1. A method for protecting a data processing system against malicious code, comprising the steps of:

a) interposing an integrated driver between upper layers and a system kernel;

b) intercepting system calls from said upper layers and said system kernel using said integrated driver;

c) controlling which user mode applications, functions or protected subsystems have permission to access said system kernel;

d) optionally scanning for viruses in real time using said integrated driver;

e) optionally scanning for viruses heuristically using said integrated driver;

f) permitting a user-selected level of protection; and

g) providing automated scheduled feedback to an operating system, to a user and to external files regarding the security of the system that include the operation of said integrated driver.

2. An apparatus for protecting a data processing system against malicious code, comprising:

a) means for interposing an integrated driver between upper layers and a system kernel;

b) means for intercepting system calls from said upper layers and said system kernel using said integrated driver;

c) means for controlling which user mode applications, functions or protected subsystems have permission to access said system kernel;

d) means for optionally scanning for viruses in real time using said integrated driver;

e) means for optionally scanning for viruses heuristically using said integrated driver;

f) means for permitting a user-selected level of protection; and

g) means for providing automated and/or scheduled feedback to the operating system, to a user and/or to external files regarding the security of the system that may include the operation of said integrated driver.

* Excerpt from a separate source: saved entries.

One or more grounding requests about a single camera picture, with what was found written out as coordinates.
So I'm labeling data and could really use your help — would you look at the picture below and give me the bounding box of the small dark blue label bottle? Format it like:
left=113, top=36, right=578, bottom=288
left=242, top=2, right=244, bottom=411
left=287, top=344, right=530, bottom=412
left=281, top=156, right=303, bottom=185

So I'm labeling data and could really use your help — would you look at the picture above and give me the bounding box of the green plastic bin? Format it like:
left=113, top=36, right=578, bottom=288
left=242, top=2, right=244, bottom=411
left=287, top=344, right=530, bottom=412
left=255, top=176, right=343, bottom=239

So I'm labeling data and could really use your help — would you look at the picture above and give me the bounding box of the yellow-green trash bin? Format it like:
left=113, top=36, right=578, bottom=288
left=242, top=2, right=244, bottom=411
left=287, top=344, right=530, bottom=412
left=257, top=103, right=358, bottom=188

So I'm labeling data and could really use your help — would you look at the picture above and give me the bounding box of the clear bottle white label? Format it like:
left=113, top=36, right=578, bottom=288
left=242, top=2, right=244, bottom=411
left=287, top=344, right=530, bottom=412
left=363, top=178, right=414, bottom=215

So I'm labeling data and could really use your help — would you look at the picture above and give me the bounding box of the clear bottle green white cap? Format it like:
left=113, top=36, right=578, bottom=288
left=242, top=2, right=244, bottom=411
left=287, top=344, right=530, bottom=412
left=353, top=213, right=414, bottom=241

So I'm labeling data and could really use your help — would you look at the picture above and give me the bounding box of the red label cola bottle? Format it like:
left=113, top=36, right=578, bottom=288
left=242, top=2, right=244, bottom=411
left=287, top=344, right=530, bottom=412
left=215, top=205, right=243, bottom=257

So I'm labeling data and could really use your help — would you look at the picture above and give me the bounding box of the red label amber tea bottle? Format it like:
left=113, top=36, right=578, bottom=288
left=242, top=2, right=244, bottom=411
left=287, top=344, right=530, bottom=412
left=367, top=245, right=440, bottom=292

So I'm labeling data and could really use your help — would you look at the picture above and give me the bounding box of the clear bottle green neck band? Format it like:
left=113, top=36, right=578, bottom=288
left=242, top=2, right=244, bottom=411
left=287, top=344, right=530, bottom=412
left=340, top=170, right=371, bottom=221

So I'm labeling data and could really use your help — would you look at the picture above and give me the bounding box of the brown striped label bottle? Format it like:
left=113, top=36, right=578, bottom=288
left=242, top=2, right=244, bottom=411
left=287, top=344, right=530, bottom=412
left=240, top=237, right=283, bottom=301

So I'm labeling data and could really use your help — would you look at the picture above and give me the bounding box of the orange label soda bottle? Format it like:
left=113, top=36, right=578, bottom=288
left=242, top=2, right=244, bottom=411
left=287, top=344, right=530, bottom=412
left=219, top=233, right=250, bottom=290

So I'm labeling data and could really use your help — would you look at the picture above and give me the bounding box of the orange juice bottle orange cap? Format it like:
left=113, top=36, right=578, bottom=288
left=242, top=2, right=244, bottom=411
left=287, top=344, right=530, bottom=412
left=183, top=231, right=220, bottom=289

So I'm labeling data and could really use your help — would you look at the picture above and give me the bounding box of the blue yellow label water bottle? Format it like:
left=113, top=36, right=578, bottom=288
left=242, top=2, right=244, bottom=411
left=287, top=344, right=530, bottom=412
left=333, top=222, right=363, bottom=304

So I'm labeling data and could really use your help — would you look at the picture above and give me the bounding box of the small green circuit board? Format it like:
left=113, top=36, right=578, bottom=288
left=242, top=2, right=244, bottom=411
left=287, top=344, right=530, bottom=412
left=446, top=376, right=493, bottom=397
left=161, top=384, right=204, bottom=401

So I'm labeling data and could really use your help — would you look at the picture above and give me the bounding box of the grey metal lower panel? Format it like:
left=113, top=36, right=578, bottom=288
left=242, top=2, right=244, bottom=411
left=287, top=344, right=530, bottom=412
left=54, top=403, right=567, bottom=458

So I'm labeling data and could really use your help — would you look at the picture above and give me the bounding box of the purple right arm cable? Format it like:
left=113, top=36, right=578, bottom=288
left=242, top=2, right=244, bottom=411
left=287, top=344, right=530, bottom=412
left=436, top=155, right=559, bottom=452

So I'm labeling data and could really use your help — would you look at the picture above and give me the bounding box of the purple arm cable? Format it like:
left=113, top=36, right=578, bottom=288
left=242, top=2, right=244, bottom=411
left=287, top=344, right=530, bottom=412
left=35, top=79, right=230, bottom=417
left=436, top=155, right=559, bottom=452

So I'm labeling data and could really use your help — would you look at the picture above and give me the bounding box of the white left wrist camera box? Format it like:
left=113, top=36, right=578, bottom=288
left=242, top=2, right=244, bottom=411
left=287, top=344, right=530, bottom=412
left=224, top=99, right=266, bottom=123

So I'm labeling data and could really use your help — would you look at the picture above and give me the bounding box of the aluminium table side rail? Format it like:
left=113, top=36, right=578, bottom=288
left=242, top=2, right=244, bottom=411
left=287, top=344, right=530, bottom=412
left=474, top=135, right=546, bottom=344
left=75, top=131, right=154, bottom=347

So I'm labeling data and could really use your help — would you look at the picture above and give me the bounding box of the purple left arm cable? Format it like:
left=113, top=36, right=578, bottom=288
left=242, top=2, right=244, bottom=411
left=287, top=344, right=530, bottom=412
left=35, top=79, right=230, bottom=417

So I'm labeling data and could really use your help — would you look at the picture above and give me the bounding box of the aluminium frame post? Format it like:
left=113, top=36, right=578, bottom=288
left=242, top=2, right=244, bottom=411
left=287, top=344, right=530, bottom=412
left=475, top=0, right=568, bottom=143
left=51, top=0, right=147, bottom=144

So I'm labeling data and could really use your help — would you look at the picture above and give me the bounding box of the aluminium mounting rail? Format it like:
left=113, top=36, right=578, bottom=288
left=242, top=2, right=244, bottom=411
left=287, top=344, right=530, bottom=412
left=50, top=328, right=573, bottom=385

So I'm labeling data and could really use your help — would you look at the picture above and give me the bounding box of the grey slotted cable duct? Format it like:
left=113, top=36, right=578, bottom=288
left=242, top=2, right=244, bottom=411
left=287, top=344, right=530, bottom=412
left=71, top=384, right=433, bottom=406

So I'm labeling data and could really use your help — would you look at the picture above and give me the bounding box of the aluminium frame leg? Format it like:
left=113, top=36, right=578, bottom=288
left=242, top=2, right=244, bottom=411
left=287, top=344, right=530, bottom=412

3. A method for protecting a data processing system against malicious code, comprising the steps of:

a) interposing an integrated driver between upper layers and a system kernel;

b) intercepting system calls from said upper layers and said system kernel using said integrated driver.

4. The method of claim 3, further comprising the step of:

c) controlling which user mode applications, functions or protected subsystems have permission to access said system kernel.

5. The method of claim 4, further comprising the step of:

d) optionally scanning for viruses in real time using said integrated driver.

6. The method of claim 5, further comprising the step of

e) permitting a user-selected level of protection.

7. The method of claim 6, further comprising

g) providing automated or scheduled feedback to an operating system or to a user or to external files regarding the security of the system that may include the operation of said integrated driver.

8. The method of claim 4, further comprising the step of:

d) optionally scanning for viruses heuristically using said integrated driver.

9. The method of claim 8, further comprising the step of:

e) permitting a user-selected level of protection.

10. The method of claim 9, further comprising the step of:

11. The method of claim 3, further comprising the step of:

c) providing automated or scheduled feedback to an operating system or to a user or to external files regarding the security of the system that may include the operation of said integrated driver.

12. The method of claim 3, further comprising the step of:

c) optionally scanning for viruses in real time using said integrated driver.

13. The method of claim 3, further comprising the step of:

c) optionally scanning for viruses heuristically using said integrated driver.

14. The method of claim 4, further comprising the step of

d) permitting a user-selected level of protection.

15. The method of claim 4, further comprising

d) providing automated or scheduled feedback to an operating system or to a user or to external files regarding the security of the system that may include the operation of said integrated driver.